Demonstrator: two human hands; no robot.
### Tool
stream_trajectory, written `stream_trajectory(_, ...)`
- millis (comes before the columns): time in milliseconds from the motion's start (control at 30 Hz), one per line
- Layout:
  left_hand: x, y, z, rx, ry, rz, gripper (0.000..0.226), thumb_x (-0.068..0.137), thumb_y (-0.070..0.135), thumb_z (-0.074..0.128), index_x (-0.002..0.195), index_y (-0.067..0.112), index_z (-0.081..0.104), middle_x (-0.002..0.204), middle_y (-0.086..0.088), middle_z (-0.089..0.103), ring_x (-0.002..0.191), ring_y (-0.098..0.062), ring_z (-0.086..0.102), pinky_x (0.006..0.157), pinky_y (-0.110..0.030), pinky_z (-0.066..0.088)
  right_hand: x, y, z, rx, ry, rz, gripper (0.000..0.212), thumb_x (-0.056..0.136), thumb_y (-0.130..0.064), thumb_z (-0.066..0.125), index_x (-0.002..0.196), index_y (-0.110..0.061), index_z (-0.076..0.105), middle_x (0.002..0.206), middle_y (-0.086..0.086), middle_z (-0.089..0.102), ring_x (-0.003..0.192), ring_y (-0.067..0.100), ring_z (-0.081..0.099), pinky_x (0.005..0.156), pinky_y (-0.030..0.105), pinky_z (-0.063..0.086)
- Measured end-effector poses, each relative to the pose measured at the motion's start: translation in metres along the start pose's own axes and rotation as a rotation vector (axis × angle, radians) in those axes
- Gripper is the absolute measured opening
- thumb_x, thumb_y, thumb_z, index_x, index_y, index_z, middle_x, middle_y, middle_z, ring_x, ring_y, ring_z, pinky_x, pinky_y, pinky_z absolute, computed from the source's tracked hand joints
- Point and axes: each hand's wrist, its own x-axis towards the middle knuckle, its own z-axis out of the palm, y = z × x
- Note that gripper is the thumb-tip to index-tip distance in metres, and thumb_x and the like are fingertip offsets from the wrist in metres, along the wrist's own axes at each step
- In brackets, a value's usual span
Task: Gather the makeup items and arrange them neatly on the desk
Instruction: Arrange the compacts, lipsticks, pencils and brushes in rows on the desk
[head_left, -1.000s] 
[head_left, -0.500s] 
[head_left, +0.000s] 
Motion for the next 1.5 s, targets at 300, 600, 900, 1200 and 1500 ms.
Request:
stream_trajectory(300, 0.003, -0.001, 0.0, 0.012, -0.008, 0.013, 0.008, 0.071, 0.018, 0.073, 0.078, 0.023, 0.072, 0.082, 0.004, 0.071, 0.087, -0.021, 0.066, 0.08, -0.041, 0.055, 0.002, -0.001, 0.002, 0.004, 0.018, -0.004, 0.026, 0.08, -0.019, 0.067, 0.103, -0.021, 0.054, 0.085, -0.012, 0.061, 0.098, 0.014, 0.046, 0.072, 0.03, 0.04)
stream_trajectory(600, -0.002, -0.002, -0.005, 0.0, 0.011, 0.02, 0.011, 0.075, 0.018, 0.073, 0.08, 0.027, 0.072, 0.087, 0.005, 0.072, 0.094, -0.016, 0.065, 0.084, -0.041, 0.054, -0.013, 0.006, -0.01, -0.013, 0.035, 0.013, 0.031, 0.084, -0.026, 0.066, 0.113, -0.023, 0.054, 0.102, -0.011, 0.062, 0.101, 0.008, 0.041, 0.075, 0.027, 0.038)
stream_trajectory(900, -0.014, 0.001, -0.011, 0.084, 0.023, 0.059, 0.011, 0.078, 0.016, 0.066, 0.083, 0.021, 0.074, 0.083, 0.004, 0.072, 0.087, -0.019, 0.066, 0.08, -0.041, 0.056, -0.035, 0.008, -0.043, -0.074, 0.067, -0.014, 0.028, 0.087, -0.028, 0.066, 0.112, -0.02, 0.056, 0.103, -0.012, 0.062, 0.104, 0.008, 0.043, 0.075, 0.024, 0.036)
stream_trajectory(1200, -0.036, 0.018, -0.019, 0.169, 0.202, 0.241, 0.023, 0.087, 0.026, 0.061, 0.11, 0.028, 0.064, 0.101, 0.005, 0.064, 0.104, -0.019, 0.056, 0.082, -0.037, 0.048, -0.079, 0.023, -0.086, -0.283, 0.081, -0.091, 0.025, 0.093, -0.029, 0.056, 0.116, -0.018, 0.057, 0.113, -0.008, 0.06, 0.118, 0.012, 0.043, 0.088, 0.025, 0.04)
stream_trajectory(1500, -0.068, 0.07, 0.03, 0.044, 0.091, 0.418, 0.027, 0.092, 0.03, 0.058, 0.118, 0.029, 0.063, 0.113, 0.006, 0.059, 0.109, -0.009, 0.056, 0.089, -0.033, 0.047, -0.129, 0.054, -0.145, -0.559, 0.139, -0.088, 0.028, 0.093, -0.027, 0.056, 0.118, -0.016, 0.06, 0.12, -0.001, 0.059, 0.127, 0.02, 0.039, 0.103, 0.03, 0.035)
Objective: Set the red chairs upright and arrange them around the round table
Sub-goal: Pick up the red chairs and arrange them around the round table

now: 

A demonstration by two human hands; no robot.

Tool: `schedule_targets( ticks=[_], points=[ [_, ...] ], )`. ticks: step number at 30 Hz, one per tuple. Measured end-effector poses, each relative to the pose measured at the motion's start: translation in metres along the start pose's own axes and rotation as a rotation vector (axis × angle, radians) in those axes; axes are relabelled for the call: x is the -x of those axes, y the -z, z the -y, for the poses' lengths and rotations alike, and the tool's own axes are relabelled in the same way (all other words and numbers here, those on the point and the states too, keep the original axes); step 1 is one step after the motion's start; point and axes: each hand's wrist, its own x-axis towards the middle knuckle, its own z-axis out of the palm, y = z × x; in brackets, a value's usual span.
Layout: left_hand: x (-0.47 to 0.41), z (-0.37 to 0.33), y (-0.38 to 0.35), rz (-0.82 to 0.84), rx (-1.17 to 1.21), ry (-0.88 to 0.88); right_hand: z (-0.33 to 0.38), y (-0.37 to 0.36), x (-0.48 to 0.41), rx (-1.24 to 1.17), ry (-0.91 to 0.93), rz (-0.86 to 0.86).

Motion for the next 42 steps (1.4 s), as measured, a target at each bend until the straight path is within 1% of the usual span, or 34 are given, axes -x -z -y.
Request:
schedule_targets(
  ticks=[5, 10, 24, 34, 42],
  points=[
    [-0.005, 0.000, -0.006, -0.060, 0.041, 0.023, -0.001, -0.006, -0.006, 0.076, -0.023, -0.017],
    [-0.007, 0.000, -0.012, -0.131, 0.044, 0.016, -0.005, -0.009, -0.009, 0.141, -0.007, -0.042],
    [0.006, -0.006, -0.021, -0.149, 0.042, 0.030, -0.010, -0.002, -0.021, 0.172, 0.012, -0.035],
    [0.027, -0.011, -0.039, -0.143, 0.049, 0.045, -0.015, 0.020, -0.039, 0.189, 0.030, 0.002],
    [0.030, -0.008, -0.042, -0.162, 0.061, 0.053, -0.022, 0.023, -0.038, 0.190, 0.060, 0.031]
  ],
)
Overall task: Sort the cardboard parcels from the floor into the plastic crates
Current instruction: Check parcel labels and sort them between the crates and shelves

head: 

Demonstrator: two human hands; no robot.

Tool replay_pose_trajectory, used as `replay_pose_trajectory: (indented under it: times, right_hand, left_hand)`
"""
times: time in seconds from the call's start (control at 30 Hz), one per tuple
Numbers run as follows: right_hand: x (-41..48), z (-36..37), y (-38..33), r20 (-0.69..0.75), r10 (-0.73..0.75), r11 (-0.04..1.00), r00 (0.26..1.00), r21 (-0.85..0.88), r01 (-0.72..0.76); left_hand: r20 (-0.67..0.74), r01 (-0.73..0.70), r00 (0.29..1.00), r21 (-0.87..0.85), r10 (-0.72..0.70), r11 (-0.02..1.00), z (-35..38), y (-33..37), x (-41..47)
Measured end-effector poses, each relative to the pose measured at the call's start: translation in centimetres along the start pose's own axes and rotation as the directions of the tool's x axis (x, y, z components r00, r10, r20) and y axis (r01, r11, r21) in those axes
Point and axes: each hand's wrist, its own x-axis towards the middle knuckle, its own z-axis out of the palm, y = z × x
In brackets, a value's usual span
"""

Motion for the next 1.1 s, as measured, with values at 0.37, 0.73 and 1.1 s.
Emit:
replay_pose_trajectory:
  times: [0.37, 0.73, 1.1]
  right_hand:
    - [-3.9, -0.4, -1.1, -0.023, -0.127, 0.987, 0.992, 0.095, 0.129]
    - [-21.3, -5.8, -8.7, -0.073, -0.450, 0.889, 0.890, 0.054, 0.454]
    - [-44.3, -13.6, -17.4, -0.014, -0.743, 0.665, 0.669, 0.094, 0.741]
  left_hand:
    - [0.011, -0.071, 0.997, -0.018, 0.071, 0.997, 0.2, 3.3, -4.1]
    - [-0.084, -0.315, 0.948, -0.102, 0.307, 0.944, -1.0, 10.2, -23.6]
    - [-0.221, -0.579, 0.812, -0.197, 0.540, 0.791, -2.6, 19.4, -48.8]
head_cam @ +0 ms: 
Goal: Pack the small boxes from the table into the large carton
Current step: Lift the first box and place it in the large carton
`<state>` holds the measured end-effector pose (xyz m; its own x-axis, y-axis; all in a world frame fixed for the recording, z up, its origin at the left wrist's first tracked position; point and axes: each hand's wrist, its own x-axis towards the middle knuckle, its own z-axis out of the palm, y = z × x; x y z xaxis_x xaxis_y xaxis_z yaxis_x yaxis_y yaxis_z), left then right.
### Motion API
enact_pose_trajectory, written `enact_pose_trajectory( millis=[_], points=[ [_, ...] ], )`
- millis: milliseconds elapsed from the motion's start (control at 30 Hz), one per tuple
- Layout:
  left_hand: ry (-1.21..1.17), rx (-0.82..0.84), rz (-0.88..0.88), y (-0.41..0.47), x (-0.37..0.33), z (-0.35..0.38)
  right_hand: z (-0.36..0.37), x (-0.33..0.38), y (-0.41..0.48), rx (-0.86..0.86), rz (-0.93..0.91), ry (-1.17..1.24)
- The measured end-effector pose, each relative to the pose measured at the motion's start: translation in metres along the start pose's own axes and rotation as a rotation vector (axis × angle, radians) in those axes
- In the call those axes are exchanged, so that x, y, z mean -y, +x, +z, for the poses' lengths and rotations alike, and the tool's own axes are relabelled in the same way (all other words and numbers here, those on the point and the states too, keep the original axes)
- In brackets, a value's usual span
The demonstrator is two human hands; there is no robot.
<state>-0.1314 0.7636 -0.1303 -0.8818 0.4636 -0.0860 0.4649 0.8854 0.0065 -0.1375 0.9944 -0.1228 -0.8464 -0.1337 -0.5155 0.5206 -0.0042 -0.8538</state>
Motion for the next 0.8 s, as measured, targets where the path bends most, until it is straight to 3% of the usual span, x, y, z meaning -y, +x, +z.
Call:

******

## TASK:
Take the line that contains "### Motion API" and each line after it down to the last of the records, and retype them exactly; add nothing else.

## EXPECTED ANSWER:
### Motion API
enact_pose_trajectory, written `enact_pose_trajectory( millis=[_], points=[ [_, ...] ], )`
- millis: milliseconds elapsed from the motion's start (control at 30 Hz), one per tuple
- Layout:
  left_hand: ry (-1.21..1.17), rx (-0.82..0.84), rz (-0.88..0.88), y (-0.41..0.47), x (-0.37..0.33), z (-0.35..0.38)
  right_hand: z (-0.36..0.37), x (-0.33..0.38), y (-0.41..0.48), rx (-0.86..0.86), rz (-0.93..0.91), ry (-1.17..1.24)
- The measured end-effector pose, each relative to the pose measured at the motion's start: translation in metres along the start pose's own axes and rotation as a rotation vector (axis × angle, radians) in those axes
- In the call those axes are exchanged, so that x, y, z mean -y, +x, +z, for the poses' lengths and rotations alike, and the tool's own axes are relabelled in the same way (all other words and numbers here, those on the point and the states too, keep the original axes)
- In brackets, a value's usual span
The demonstrator is two human hands; there is no robot.
<state>-0.1314 0.7636 -0.1303 -0.8818 0.4636 -0.0860 0.4649 0.8854 0.0065 -0.1375 0.9944 -0.1228 -0.8464 -0.1337 -0.5155 0.5206 -0.0042 -0.8538</state>
Motion for the next 0.8 s, as measured, targets where the path bends most, until it is straight to 3% of the usual span, x, y, z meaning -y, +x, +z.
Call:

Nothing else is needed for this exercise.